Task directions |
From the entries below, gather each line containing the word "rule".

Exercise materials |
· · · ·
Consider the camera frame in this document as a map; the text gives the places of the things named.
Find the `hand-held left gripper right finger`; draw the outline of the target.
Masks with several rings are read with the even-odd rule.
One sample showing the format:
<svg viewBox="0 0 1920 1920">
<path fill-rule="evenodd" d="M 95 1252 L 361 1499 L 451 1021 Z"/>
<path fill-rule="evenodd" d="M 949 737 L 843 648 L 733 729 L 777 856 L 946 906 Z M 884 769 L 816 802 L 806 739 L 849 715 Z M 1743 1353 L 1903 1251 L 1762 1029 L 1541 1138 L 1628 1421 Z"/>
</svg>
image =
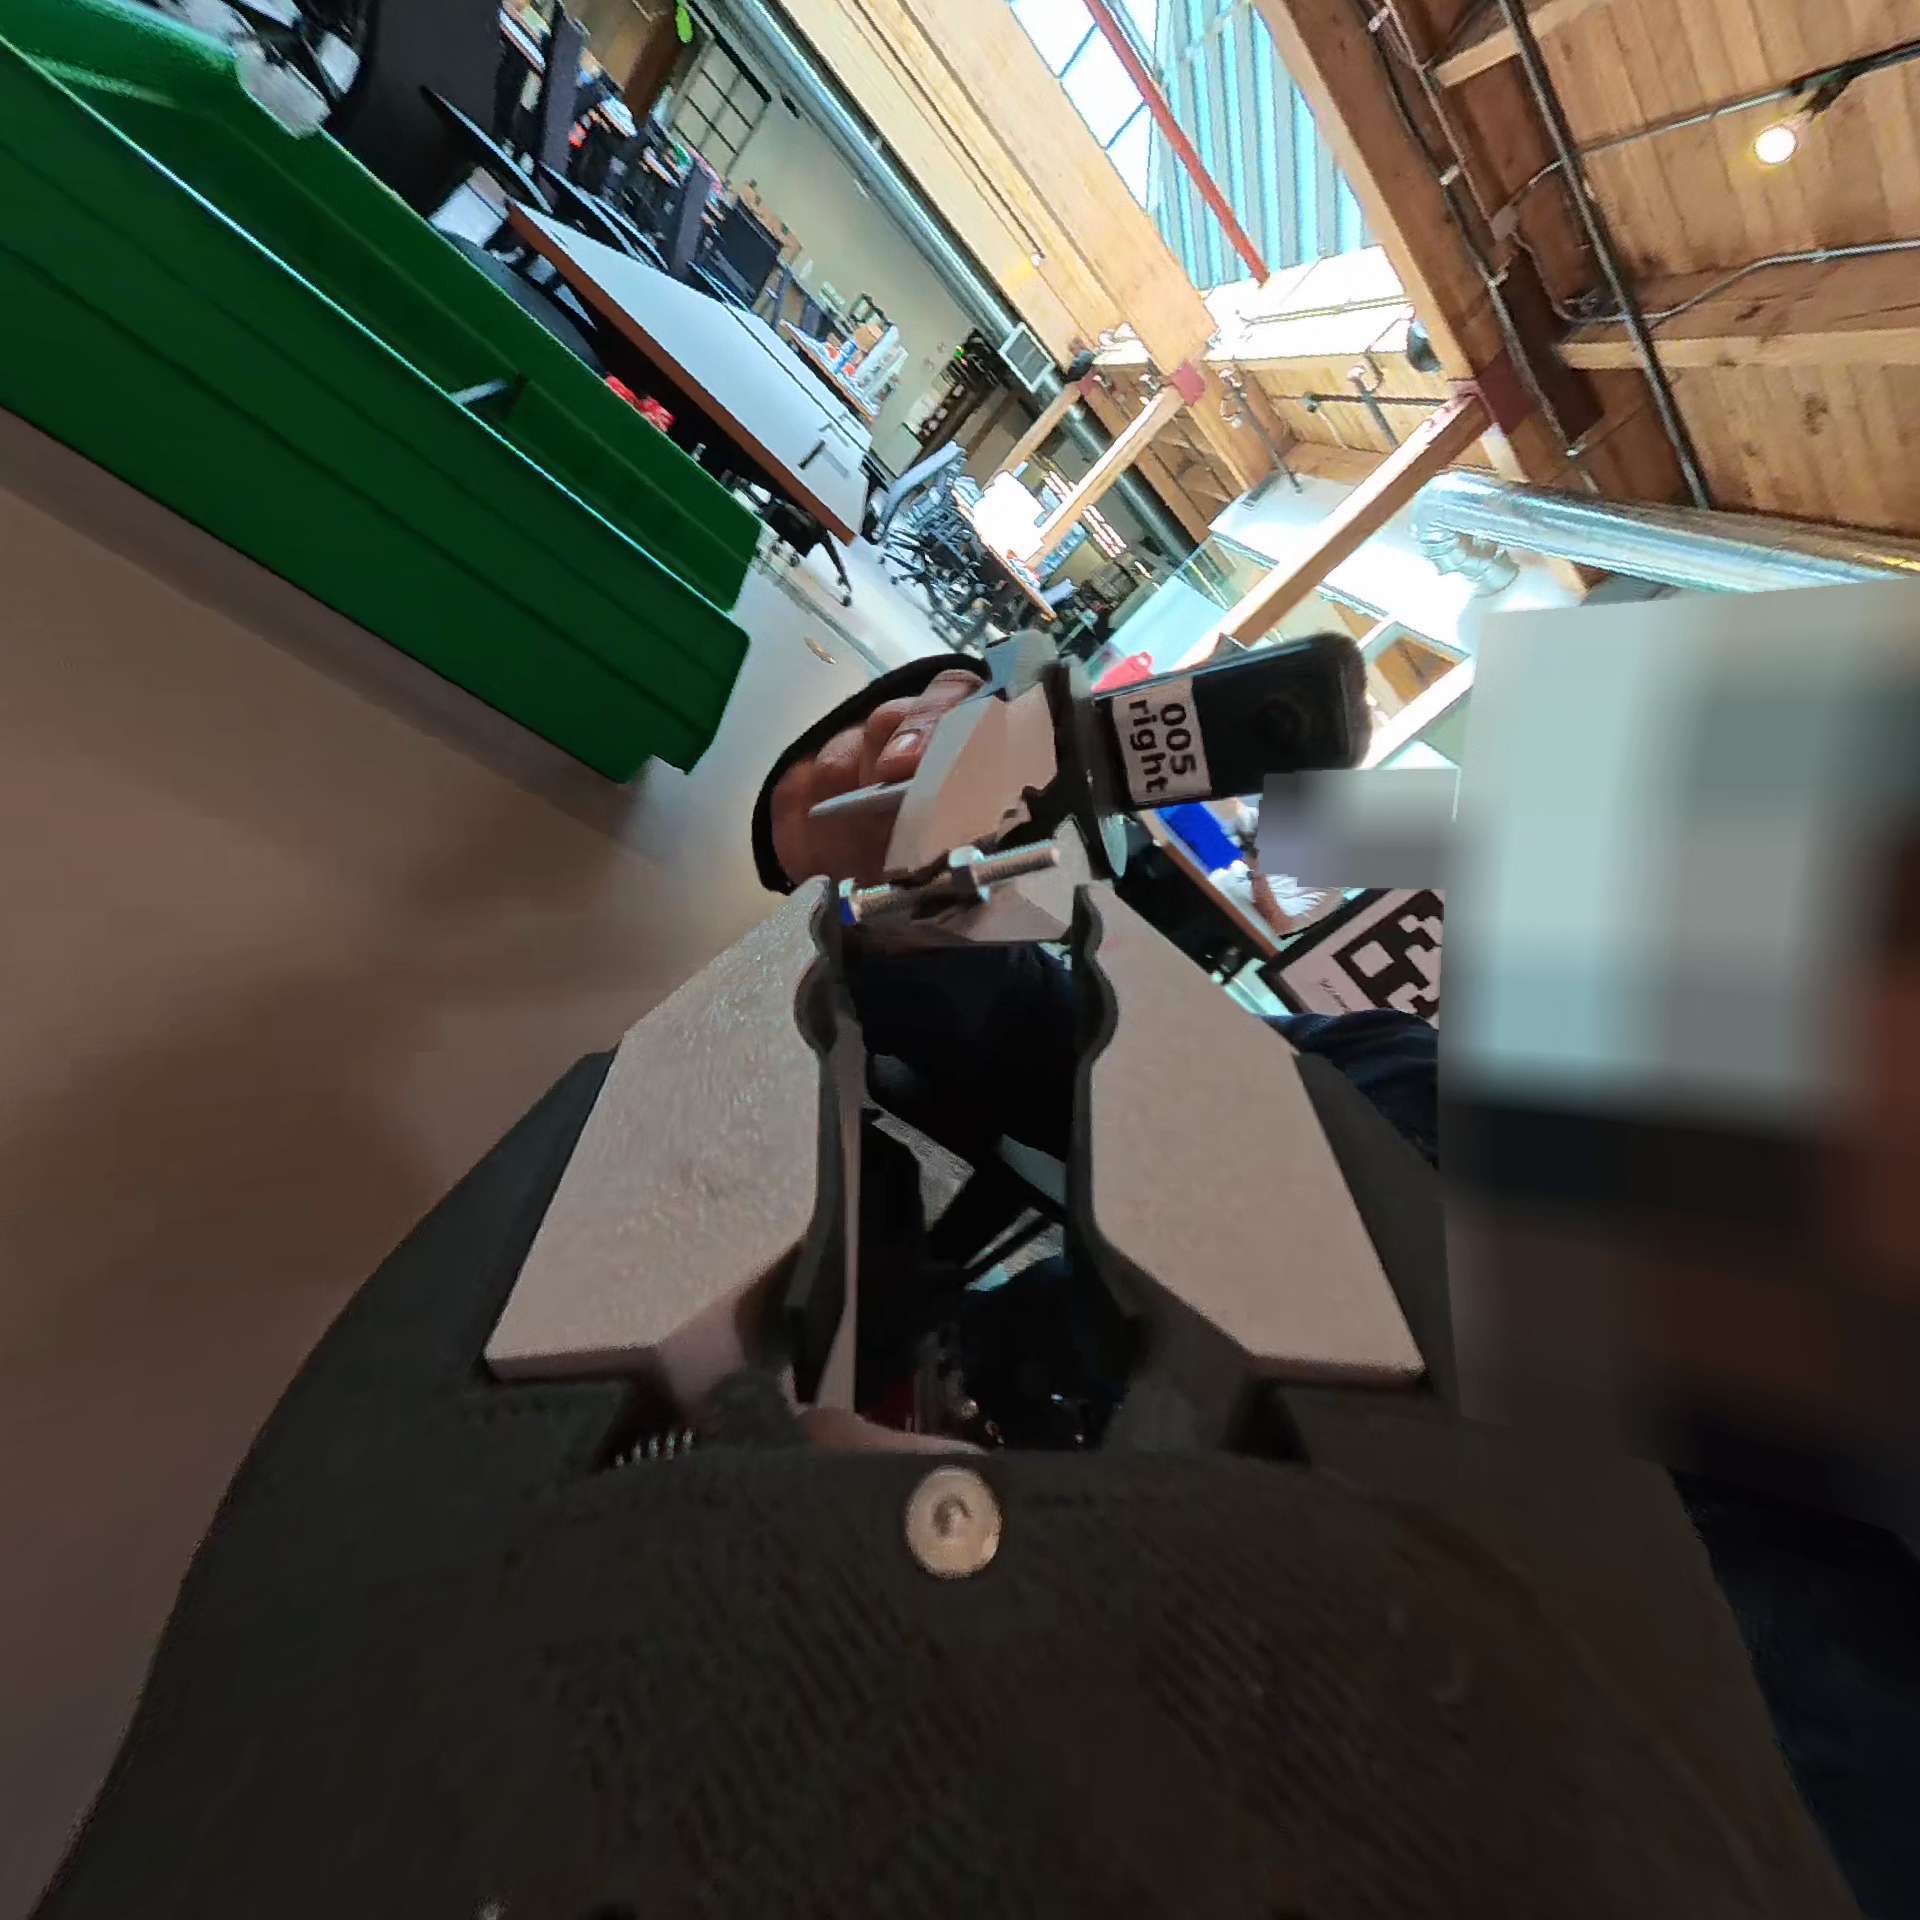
· · · ·
Response box |
Masks with several rings are read with the even-odd rule.
<path fill-rule="evenodd" d="M 95 1252 L 361 1499 L 451 1021 Z"/>
<path fill-rule="evenodd" d="M 949 737 L 843 648 L 733 729 L 777 856 L 946 906 Z M 884 769 L 816 802 L 806 739 L 849 715 Z M 1743 1353 L 1903 1251 L 1762 1029 L 1541 1138 L 1628 1421 Z"/>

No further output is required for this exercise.